**What the task asks**: Lines from the listing below that contain the string "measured" are to be reported.

**Given data**:
○ ○ ○ ○

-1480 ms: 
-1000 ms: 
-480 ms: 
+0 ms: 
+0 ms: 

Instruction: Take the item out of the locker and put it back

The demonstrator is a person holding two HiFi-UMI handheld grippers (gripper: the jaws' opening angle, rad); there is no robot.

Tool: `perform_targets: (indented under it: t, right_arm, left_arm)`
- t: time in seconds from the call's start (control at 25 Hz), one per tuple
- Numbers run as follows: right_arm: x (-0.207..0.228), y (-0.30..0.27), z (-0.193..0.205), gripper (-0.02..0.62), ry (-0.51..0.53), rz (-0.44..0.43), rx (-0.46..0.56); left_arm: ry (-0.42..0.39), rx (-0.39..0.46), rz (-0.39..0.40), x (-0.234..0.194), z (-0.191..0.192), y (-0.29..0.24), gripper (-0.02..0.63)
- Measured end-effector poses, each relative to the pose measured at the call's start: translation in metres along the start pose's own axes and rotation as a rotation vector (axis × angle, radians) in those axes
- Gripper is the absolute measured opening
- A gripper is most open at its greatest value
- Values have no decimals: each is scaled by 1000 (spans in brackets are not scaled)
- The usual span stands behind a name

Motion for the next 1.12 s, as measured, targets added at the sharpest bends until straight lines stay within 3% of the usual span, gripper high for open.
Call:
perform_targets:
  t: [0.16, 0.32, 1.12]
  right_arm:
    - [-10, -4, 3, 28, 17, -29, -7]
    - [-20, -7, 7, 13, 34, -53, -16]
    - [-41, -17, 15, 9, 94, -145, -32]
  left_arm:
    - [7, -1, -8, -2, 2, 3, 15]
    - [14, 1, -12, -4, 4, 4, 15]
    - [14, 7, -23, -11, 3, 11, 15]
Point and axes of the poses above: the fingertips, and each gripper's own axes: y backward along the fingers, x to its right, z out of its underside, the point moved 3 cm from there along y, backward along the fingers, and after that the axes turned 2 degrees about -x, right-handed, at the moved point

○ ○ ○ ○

**Response below**:
- Measured end-effector poses, each relative to the pose measured at the call's start: translation in metres along the start pose's own axes and rotation as a rotation vector (axis × angle, radians) in those axes
- Gripper is the absolute measured opening
Motion for the next 1.12 s, as measured, targets added at the sharpest bends until straight lines stay within 3% of the usual span, gripper high for open.

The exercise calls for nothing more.